Questa conversazione non andrà a buon fine, pensò il signor Tagomi. Qualunque sia la posta in gioco, noi non possiamo penetrare nella mostruosa palude schizofrenica del micidiale intrigo nazista; le nostre menti sono incapaci di adattarvisi.
«La faccenda deve essere condotta con molto tatto,» disse Baynes. «Attraverso una serie di intermediari. Qualcuno vicino a Heydrich che si trovi al di fuori del Reich, in un paese neutrale. O qualcuno che viaggi con regolarità fra Tokyo e Berlino.»
«Ha qualche nome in mente?»
«Il Ministro degli Interni italiano, il conte Ciano. Un uomo intelligente, affidabile, molto coraggioso, completamente votato alla distensione internazionale. Però… i suoi rapporti con l’apparato dell’SD sono praticamente inesistenti. Ma potrebbe lavorare attraverso qualcun altro in Germania, attraverso i potentati economici come i Krupp, o il generale Speidel, o magari anche qualche personaggio della Waffen-SS. La Waffen-SS è meno fanatica, più in linea con la società tedesca.»
«La sua organizzazione, l’Abwehr… sarebbe inutile tentare di arrivare a Heydrich attraverso di voi.»
«Le camicie nere non ci possono vedere.
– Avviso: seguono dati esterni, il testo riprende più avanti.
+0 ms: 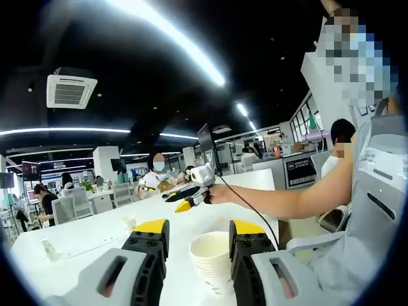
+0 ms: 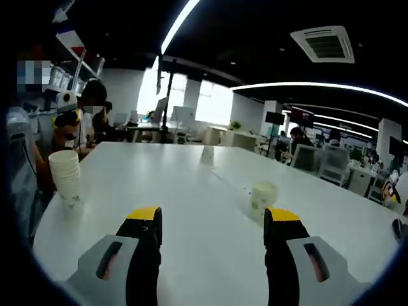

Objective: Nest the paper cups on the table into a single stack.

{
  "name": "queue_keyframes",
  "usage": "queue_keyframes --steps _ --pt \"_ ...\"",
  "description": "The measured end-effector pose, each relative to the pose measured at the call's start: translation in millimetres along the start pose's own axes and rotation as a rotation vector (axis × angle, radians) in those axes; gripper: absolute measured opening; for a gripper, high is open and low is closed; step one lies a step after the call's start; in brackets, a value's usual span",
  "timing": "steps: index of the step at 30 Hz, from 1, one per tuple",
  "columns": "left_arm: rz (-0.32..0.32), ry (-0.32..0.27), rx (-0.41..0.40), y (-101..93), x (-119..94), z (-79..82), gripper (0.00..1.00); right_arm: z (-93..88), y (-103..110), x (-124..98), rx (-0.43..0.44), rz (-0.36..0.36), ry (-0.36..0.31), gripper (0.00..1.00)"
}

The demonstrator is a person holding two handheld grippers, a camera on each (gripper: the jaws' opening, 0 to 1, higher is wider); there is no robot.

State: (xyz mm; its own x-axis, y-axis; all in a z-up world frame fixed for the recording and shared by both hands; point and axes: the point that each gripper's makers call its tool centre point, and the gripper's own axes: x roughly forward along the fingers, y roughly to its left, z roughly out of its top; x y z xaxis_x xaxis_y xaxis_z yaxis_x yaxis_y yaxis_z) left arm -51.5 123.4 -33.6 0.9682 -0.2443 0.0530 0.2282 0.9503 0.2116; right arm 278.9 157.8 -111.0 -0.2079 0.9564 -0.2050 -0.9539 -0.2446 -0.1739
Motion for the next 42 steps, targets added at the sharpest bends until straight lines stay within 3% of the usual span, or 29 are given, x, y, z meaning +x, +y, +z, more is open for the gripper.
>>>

Sono vent’anni che cercano di ottenere dalla Partei l’approvazione per la nostra eliminazione in toto.»
«Lei non corre un rischio eccessivo, con loro?» disse il generale Tedeki. «A quanto mi risulta, qui sulla Costa del Pacifico sono piuttosto attive.»
«Attive, ma inette,» replicò Baynes. «L’uomo del Ministero degli Esteri, Reiss, è abile, ma è ostile all’SD.» Si strinse nelle spalle.
«Vorrei le sue fotocopie,» disse il generale Tedeki. «Per farle avere al mio governo. Tutto il materiale in suo possesso riguardo a questo dibattito in Germania. E…» Rifletté. «Prove. Di natura obiettiva.»
«Certamente,» disse Baynes. Si frugò nella giacca e ne estrasse un portasigarette piatto d’argento. «In ogni sigaretta troverà un contenitore cavo per microfilm.» Porse il portasigarette al generale Tedeki.
«E il portasigarette?» chiese il generale, esaminandolo. «Mi sembra un oggetto troppo prezioso per darlo via.» Cominciò a sfilare le sigarette.
Con un sorriso, Baynes gli disse: «Lo tenga pure.»
«Grazie.» Sorridendo anche lui, il generale ripose il portasigarette nella tasca del cappotto.
L’interfono ronzò. Il signor Tagomi premette il pulsante.
Si sentì la voce del signor Ramsey. «Signore, nell’atrio al piano terra c’è un gruppo di uomini dell’SD; vogliono occupare l’edificio. Le guardie stanno cercando di fermarli.» L’urlo di una sirena a distanza; veniva dall’esterno, in basso, proprio sotto la finestra del signor Tagomi. «Sta arrivando la Polizia Militare, e anche la Kempeitai di San Francisco.»
«Grazie, signor Ramsey,» disse il signor Tagomi. «Lei ha fatto una cosa molto onorevole, informandoci con tanta calma.» Il signor Baynes e il generale Tedeki ascoltavano, tesi. «Signori,» disse il signor Tagomi, «certamente noi elimineremo quei sicari dell’SD prima che raggiungano questo piano.» Poi, rivolto al signor Ramsey: «Faccia togliere la corrente agli ascensori.»
«Sì, signor Tagomi.» Ramsey interruppe la comunicazione.
«Aspetteremo,» disse il signor Tagomi. Aprì il cassetto della scrivania e prese una scatola in legno di tek; la aprì e ne estrasse una Colt 44 perfettamente conservata della Guerra Civile, un pezzo da collezionisti di grande valore. Poi prese una scatoletta con la polvere e le pallottole, e cominciò a caricare l’arma. Il signor Baynes e il generale Tedeki lo fissarono con gli occhi sgranati.
«Una parte della mia collezione personale,» disse il signor Tagomi. «Nelle ore libere mi sono spesso dedicato a vanitosi esercizi per imparare a maneggiarla e a sparare rapidamente. Devo ammettere di reggere piuttosto bene il confronto con altri appassionati, in fatto di velocità. Ma fino ad ora non ho mai avuto occasione di servirmene.» Brandì l’arma in modo impeccabile e la puntò in direzione della porta. Rimase seduto ad aspettare.
Seduto al banco da lavoro del laboratorio nello scantinato, Frank Frink era impegnato all’albero rotante. Premeva un orecchino d’argento incompleto contro la spazzola di cotone che girava rumorosamente; schizzi di rosso gli macchiavano gli occhiali e gli annerivano le unghie e le mani. L’orecchino, sagomato a forma di chiocciola, divenne quasi rovente per la frizione, ma Frink lo premette ancora di più, con tenace accanimento.